The sheriff said there was a law against uncertain masked men who refused to divulge their identity. He would agree to the parade if the names of the masked men were furnished to him. This the Klan leaders refused to do.

The Klansmen held a council of war at which the sheriff was denounced for daring to give them orders. They decided to show the people of Lorena that they were bigger than the sheriff or the law that he represented. The chief of the Klansmen gave the order for the parade to start.

With a posse of citizens and deputies, Sheriff Buchanan met the parade at the intersection of the main streets. Thousands of persons were out to witness the test of strength between the law and the Ku Klux Klan. The sheriff approached a masked Klansman who carried a fiery cross. He attempted to seize the cross. There was a shot. A bullet hit the sheriff in the right arm. A general gun fight followed and ten persons were injured. The Masked Knights hurriedly departed, carrying one of their number who was wounded.

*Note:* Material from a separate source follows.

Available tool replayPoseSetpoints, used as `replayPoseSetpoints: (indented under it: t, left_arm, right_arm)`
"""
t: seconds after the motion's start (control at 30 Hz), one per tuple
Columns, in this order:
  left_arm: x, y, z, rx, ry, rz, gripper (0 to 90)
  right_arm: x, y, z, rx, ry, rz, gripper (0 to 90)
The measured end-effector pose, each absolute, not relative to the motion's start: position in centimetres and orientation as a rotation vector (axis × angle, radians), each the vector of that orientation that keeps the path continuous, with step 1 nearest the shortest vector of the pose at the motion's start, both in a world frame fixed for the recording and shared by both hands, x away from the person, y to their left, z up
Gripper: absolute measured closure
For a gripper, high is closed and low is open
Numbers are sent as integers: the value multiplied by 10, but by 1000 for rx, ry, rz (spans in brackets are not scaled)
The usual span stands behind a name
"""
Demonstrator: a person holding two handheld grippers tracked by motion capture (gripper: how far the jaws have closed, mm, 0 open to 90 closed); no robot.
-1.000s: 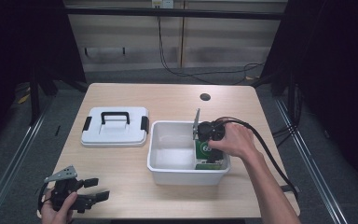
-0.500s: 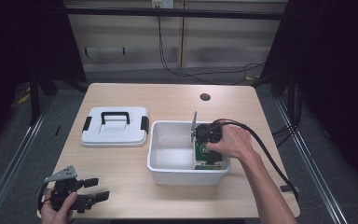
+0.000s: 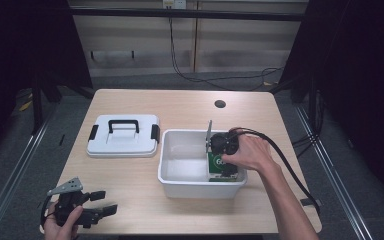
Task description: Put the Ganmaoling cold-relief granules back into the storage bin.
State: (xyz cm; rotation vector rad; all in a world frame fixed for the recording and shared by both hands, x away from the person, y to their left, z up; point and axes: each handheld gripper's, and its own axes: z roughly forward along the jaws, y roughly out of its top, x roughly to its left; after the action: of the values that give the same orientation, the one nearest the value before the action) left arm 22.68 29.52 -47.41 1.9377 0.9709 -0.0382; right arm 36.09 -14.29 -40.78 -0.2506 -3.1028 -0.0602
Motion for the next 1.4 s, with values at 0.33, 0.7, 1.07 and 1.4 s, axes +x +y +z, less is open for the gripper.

Sheriff Buchanan is hailed as a hero in Texas by the law-abiding element. The United States needs more public officials like him—men with the courage to stand by their oaths of office.

OTHER OUTRAGES

Since the Ku Klux Klan was organized night outrages in which masked men are involved have increased to a frequency not known in the United States since the years just following the Civil War, when the original Ku Klux Klan was active in the southern states against "carpet baggers" and Negroes.

A murder was committed on June 9, 1921, at Sea Breeze, Fla., by masked men who said they were Ku Klux Klan. They took Thomas L. Reynolds from his bed and punched and kicked him. Then one of the masked men shot him. He died later. Official investigation failed to involve the Ku Klux Klan.